The following discussion is an archived debate. Please do not modify it. Subsequent comments should be made in a new section. The result of the discussion was Approved.
2

Operator: Beetstra

Automatic or Manually assisted: Automatic

Programming language(s): Perl / PerlWikipedia

Source code available: Yes

Function overview: Keeping an eye on verifyable numerical data in infoboxes (e.g. 'boilingPtC = 100' for water (molecule) in the ((chembox)), or 'birth_date = (1917-05-29)May 29, 1917' for John F. Kennedy in the ((Infobox President))

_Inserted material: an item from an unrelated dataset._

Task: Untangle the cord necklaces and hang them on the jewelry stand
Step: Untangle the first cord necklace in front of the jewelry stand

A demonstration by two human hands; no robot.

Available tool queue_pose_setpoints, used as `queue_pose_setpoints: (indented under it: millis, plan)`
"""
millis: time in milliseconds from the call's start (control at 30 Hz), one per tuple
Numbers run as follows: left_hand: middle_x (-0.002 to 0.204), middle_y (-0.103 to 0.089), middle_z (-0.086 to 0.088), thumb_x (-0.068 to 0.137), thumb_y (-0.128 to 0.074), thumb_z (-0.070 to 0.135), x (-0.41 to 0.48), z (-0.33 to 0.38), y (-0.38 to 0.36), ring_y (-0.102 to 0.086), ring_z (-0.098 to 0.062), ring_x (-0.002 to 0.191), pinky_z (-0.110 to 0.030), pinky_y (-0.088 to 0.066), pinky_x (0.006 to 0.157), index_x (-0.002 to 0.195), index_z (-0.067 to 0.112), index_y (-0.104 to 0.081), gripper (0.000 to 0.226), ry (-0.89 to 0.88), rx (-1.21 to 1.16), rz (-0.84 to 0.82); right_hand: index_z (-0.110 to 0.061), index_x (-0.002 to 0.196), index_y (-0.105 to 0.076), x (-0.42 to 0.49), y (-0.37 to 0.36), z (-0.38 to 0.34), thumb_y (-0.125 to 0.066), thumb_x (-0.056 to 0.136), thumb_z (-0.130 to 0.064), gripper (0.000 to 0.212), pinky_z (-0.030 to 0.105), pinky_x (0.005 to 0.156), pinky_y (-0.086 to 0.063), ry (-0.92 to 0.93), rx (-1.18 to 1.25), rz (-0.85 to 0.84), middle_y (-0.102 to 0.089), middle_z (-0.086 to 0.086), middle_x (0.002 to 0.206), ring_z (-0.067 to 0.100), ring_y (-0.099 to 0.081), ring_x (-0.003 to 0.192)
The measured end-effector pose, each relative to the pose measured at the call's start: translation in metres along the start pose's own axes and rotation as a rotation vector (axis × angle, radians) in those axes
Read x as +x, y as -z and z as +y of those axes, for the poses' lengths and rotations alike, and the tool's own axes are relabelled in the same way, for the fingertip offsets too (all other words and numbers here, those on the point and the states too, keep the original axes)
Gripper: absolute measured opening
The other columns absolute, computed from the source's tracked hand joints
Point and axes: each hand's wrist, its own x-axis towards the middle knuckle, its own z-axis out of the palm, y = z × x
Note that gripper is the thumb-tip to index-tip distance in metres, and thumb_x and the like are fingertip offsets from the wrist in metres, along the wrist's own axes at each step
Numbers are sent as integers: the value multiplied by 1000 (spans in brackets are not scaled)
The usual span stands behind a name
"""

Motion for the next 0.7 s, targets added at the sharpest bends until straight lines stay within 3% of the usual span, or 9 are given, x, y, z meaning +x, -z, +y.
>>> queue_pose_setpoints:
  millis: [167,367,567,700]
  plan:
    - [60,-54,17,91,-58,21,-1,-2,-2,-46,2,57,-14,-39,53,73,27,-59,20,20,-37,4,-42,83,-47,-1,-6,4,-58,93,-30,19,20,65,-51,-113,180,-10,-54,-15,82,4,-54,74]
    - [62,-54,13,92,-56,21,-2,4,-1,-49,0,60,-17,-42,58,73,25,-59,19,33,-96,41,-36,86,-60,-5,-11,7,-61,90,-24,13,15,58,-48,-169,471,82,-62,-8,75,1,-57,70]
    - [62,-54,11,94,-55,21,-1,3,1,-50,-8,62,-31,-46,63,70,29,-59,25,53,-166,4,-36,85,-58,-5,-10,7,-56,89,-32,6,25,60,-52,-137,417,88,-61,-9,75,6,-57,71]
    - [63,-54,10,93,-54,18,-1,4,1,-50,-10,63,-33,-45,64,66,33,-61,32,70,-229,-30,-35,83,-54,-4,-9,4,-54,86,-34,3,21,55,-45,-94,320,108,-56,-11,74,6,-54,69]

Edit period(s): Continuous

Estimated number of pages affected: 10-20 mainspace pages / hour (with the three infoboxes currently followed, set of followed pages about 9.000)

Exclusion compliant (Y/N): No(t yet?)

Already has a bot flag (Y/N): Y

Function details:

As explained in Wikipedia:Bots/Requests_for_approval/CheMoBot, CheMoBot is following verifyable data in infoboxes. E.g. we all know that the boiling point of water is 100 degrees Centigrade, so there is hardly any reason to change the value 'boilingpoint = 100' in the infobox on the wikipage for water to anything else (maybe except if there will be a rewrite of the infobox, which would have a larger effect, not only for water). If that value is changed, then that should be noted. For water it will be clear, practically every editor will recognise that a change of that value needs a good and proper reason, however for e.g. the melting point of Sodium bisulfate one would have to dig in literature to see if a change from 35.2 to 58.5 is correcting the value or not.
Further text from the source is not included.